-- Exercise objective --
Once you find the line containing "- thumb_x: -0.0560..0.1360" in the data below, copy it and each following line exactly, up to and including the line containing "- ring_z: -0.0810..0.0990", and nothing else.

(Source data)

--- START ---

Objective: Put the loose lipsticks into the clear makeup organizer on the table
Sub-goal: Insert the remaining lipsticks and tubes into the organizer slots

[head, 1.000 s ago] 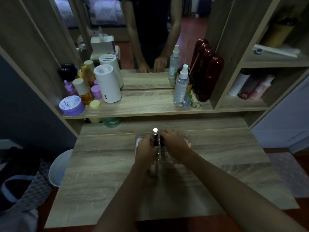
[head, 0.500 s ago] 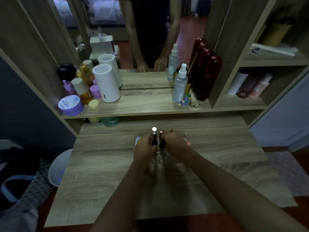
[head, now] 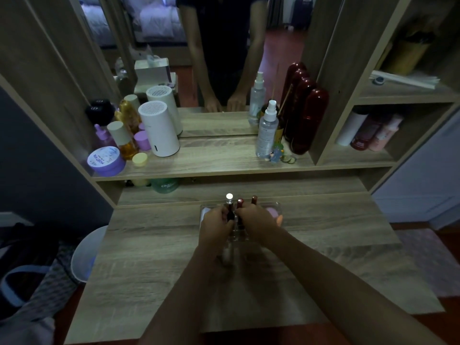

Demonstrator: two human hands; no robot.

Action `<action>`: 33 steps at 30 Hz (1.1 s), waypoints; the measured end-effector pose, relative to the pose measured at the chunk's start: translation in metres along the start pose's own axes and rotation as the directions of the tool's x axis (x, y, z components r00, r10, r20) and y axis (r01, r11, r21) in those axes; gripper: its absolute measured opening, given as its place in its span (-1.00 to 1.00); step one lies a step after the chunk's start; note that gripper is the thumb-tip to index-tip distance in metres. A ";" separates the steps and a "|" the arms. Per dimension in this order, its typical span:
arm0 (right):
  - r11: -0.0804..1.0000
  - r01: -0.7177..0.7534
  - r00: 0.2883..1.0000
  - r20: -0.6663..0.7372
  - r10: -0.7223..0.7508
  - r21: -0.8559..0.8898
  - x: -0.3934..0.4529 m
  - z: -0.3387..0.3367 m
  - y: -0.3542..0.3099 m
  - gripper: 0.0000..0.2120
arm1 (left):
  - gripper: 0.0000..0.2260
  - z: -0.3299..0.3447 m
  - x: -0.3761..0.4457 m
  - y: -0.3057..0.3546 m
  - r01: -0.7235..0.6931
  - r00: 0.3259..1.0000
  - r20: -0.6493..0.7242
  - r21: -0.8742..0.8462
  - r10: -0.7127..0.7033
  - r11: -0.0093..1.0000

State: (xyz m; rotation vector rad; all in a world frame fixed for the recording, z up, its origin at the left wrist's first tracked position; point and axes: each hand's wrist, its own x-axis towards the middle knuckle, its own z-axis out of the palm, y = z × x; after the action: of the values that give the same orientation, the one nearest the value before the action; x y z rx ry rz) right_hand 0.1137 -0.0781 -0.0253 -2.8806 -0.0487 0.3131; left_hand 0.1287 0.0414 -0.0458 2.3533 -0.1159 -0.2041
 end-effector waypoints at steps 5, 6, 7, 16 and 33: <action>0.999 0.008 1.000 0.003 -0.008 -0.034 -0.006 -0.008 0.003 -0.68 | -0.88 -0.002 -0.001 0.000 -0.014 1.000 -0.001 -0.001 0.014 1.000; 1.000 0.013 1.000 -0.012 -0.014 -0.025 -0.008 -0.009 0.004 -0.67 | -0.90 -0.003 0.000 0.000 -0.017 1.000 -0.005 0.003 0.017 1.000; 1.000 0.017 0.999 -0.026 -0.018 -0.020 -0.009 -0.011 0.004 -0.69 | -0.92 -0.003 0.000 0.000 -0.020 1.000 -0.011 0.005 0.021 1.000; 0.998 0.004 0.959 -0.283 0.016 0.068 -0.013 -0.040 0.019 -0.83 | -0.84 -0.023 0.010 0.000 -0.076 0.990 -0.122 -0.026 0.073 0.997; 0.985 -0.059 0.981 -0.172 0.087 0.163 0.003 -0.048 0.024 -0.71 | -0.79 -0.014 0.036 0.030 -0.455 0.884 0.170 0.523 0.435 0.720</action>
State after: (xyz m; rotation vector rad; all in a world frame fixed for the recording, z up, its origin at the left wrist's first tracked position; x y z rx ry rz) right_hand 0.1270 -0.1127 0.0137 -2.7444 0.1092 0.0673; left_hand 0.1657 0.0249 -0.0185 2.8001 -0.8624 0.0409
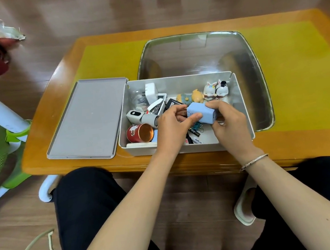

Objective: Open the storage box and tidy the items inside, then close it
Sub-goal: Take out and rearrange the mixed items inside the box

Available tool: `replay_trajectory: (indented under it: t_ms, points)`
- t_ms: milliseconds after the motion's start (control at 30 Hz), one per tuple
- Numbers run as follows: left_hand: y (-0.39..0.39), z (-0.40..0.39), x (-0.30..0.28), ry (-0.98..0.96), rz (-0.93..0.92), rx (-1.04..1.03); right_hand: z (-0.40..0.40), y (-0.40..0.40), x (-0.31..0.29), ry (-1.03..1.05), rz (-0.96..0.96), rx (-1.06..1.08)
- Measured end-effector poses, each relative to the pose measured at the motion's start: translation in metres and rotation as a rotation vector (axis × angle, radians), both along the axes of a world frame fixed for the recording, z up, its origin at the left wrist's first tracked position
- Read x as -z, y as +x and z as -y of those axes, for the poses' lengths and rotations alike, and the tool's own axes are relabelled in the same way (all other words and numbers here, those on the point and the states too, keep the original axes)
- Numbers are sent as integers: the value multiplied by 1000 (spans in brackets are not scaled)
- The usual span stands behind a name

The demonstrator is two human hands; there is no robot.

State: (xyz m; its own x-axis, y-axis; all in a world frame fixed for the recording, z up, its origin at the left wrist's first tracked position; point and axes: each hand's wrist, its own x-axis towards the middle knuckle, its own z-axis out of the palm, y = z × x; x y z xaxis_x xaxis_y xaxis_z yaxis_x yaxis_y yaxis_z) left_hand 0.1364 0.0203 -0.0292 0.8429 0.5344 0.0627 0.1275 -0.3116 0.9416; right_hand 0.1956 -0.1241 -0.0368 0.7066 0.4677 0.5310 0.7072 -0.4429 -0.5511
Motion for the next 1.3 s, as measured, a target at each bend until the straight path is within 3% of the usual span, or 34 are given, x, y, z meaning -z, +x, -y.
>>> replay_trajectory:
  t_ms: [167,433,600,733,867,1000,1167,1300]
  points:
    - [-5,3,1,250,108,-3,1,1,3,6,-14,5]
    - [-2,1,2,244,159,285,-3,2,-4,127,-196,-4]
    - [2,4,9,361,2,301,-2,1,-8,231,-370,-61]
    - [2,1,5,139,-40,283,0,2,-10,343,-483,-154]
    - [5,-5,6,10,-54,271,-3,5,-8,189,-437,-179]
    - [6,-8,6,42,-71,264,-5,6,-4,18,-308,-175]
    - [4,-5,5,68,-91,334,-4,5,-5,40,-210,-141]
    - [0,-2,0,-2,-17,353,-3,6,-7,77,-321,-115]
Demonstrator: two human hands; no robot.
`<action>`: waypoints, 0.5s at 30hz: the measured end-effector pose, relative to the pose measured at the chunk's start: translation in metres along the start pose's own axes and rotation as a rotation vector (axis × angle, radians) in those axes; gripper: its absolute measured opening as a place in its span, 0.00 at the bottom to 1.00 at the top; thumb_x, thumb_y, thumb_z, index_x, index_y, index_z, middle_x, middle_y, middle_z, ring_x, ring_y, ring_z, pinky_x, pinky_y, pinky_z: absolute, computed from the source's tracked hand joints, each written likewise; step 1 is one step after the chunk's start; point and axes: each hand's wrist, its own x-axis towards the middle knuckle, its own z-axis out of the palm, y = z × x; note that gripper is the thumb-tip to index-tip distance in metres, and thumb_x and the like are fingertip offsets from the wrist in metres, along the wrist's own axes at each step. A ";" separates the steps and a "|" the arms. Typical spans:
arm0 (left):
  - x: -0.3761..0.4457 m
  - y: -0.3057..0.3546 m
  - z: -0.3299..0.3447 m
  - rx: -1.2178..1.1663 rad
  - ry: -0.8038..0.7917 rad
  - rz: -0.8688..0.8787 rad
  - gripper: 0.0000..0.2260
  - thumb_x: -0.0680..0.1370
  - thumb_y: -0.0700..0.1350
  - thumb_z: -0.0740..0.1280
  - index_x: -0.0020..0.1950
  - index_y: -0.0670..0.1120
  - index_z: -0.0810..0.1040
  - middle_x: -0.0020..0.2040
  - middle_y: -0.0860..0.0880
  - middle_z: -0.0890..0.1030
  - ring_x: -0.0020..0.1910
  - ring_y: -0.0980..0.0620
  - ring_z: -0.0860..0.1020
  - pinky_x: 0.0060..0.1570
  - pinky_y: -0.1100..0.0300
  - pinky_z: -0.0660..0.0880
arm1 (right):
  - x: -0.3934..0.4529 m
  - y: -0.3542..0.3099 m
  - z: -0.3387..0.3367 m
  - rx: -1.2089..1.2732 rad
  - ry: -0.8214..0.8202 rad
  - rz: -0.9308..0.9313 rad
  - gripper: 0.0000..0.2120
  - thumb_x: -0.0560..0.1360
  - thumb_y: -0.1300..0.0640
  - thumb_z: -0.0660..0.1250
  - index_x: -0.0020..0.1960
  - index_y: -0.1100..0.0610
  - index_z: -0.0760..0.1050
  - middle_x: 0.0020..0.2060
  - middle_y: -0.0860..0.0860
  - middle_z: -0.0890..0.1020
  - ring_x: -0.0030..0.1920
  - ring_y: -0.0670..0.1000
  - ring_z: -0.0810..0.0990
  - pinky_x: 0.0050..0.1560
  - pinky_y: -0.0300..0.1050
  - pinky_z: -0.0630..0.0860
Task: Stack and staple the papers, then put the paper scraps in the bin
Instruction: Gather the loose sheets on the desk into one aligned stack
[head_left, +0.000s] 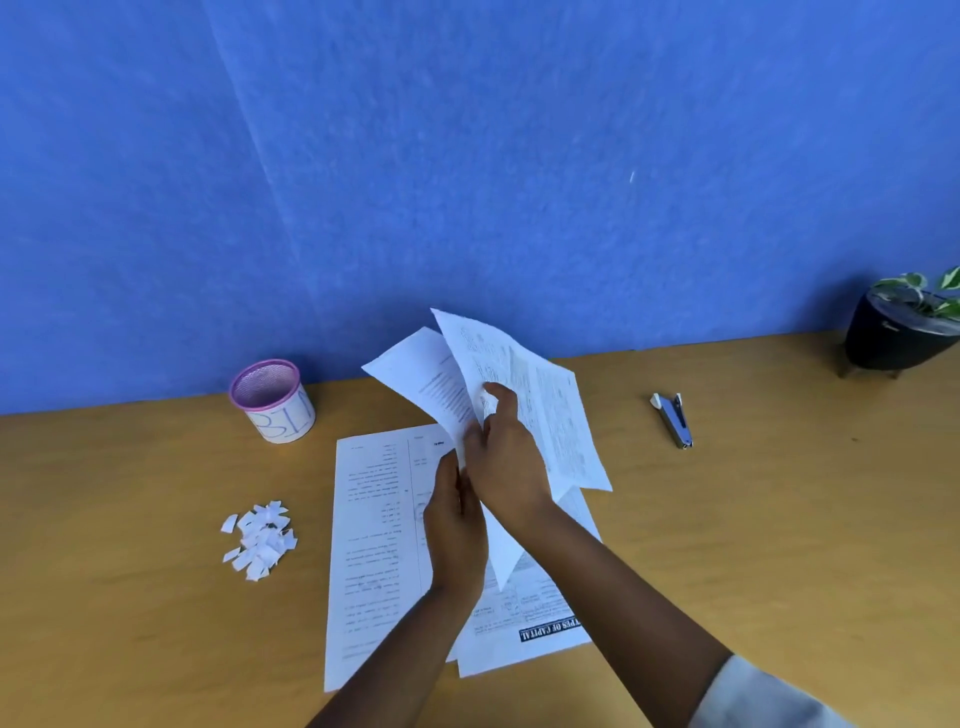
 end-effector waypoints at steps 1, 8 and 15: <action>0.000 -0.001 0.000 0.018 0.012 0.015 0.08 0.79 0.39 0.60 0.54 0.49 0.75 0.44 0.50 0.80 0.45 0.54 0.79 0.44 0.68 0.74 | 0.001 -0.002 -0.001 0.055 -0.010 0.035 0.22 0.78 0.59 0.56 0.70 0.52 0.56 0.35 0.52 0.76 0.40 0.56 0.80 0.43 0.51 0.78; 0.004 0.003 -0.004 0.118 0.033 0.167 0.10 0.80 0.42 0.59 0.57 0.55 0.72 0.49 0.65 0.78 0.51 0.67 0.76 0.52 0.76 0.70 | 0.008 -0.018 -0.013 0.447 -0.106 0.203 0.30 0.75 0.60 0.57 0.74 0.51 0.50 0.36 0.51 0.82 0.33 0.47 0.82 0.36 0.37 0.78; 0.018 0.009 0.002 0.057 0.010 0.086 0.13 0.77 0.40 0.64 0.55 0.56 0.67 0.37 0.69 0.78 0.37 0.74 0.75 0.34 0.81 0.69 | 0.023 -0.029 -0.014 0.521 -0.217 0.234 0.32 0.77 0.52 0.62 0.75 0.53 0.50 0.32 0.48 0.80 0.31 0.44 0.80 0.50 0.43 0.79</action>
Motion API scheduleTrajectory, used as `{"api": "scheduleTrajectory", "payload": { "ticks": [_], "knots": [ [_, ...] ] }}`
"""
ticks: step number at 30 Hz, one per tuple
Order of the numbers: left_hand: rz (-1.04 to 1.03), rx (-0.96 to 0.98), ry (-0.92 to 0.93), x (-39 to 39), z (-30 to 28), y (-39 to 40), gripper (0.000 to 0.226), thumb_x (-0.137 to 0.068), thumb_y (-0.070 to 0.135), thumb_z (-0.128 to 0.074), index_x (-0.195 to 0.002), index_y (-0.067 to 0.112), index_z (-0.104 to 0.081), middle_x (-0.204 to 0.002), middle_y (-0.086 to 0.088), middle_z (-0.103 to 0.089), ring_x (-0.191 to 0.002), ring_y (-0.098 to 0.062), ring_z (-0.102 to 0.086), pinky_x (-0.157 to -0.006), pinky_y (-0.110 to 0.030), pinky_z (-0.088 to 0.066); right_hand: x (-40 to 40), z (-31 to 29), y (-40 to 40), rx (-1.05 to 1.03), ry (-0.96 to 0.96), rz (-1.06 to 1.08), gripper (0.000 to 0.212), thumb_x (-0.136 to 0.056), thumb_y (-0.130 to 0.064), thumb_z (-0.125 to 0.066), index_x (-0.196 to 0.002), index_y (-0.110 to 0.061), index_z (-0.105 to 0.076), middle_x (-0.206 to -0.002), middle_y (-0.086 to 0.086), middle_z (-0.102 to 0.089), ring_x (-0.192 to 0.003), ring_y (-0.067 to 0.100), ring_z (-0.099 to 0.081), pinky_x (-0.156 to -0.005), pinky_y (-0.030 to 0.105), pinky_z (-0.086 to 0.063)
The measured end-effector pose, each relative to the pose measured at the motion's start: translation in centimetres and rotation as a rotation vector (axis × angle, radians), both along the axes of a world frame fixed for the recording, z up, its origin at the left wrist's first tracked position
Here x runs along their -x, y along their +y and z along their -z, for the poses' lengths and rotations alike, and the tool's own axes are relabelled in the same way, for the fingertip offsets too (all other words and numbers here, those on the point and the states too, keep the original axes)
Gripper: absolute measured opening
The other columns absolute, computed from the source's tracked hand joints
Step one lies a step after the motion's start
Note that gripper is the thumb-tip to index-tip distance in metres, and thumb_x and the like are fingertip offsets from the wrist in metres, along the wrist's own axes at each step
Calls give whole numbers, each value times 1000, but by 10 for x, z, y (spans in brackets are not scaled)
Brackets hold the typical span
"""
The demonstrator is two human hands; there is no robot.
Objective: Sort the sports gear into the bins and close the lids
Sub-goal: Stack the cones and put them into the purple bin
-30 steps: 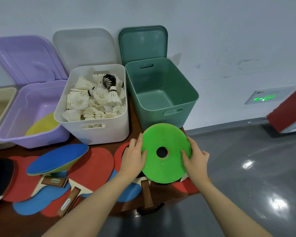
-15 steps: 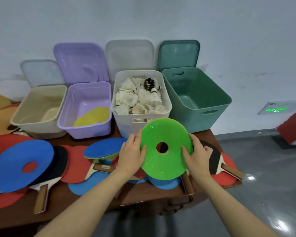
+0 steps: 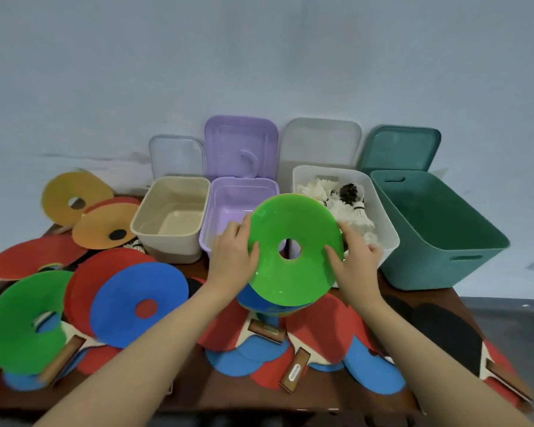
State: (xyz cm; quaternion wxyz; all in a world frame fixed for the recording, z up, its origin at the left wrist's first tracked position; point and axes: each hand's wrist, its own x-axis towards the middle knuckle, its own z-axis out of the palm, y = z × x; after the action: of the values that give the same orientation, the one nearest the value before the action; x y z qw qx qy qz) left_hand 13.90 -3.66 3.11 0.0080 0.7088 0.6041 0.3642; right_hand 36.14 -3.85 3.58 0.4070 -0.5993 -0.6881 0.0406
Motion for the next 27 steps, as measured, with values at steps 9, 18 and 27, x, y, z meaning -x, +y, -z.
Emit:
{"api": "scheduleTrajectory", "payload": {
  "ticks": [9,18,27],
  "knots": [
    [-160,111,132,46,-5,102,58,-72,10,-64,-127,-1,-52,-88,-22,-56,-74,-39,-57,-62,-42,-47,58,-6,119,43,1,-117,42,-79,-9,-63,-119,-19,-58,-89,-6,-60,-93,23,-59,-70,29,-15],
    [-235,340,252,69,39,172,58,-89,22,-51,-143,13,-30,-118,-10,-49,-109,-31,-46,-85,-38,-33,96,37,196,287,-300,-70,38,-85,-19,-52,-124,-19,-50,-110,3,-61,-109,26,-52,-85,37,-26],
    [-37,317,361,89,53,173,49,-85,29,-55,-128,8,-52,-133,-13,-50,-117,-33,-49,-94,-40,-38,103,49,185,170,-396,-7,28,-75,-18,-69,-99,-5,-64,-93,17,-61,-76,40,-59,-71,44,-47]
  ]
}}
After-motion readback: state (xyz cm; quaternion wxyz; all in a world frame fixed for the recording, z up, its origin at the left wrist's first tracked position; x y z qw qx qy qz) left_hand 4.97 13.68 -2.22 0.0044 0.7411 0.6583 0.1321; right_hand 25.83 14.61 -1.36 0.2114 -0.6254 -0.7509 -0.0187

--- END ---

-- Final answer --
  - thumb_x: -0.0560..0.1360
  - thumb_y: -0.1300..0.0640
  - thumb_z: -0.0660..0.1250
  - index_x: -0.0020..0.1960
  - index_y: -0.1100..0.0610
  - index_z: -0.0760..0.1050
  - middle_x: 0.0020..0.2060
  - middle_y: -0.0860..0.0860
  - middle_z: -0.0890..0.1020
  - ring_x: -0.0030..0.1920
  - ring_y: -0.0670..0.1000
  - ring_z: -0.0810..0.0990

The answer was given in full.